* Information provided:
------------
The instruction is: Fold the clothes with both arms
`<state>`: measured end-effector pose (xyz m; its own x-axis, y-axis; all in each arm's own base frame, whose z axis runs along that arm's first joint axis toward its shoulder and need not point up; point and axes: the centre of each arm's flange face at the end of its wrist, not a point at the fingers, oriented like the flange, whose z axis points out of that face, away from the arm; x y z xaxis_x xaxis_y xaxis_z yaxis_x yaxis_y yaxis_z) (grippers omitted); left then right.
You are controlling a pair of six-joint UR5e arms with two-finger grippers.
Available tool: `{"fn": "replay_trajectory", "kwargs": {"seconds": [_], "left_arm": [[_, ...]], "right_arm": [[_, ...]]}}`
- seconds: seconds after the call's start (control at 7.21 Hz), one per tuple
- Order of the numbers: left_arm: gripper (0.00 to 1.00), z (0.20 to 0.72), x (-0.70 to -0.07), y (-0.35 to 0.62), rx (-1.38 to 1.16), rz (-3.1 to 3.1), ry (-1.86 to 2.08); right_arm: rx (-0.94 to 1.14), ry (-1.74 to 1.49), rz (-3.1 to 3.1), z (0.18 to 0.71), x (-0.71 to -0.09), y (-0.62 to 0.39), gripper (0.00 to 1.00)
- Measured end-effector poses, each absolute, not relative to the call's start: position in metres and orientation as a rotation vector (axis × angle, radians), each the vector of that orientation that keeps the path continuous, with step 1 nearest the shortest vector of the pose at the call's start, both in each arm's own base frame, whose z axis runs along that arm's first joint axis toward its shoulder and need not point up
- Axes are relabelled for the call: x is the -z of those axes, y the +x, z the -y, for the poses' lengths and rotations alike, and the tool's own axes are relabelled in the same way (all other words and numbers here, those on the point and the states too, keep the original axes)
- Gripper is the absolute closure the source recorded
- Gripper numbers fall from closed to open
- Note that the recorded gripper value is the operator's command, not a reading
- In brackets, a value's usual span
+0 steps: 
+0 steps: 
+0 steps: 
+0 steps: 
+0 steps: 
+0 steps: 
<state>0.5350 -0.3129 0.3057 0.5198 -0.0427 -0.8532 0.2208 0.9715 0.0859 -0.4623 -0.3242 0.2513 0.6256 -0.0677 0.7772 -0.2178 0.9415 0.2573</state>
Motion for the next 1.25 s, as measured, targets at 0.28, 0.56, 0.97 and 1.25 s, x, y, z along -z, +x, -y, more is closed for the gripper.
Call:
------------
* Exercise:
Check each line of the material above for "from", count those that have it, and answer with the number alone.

* Result of this task:
2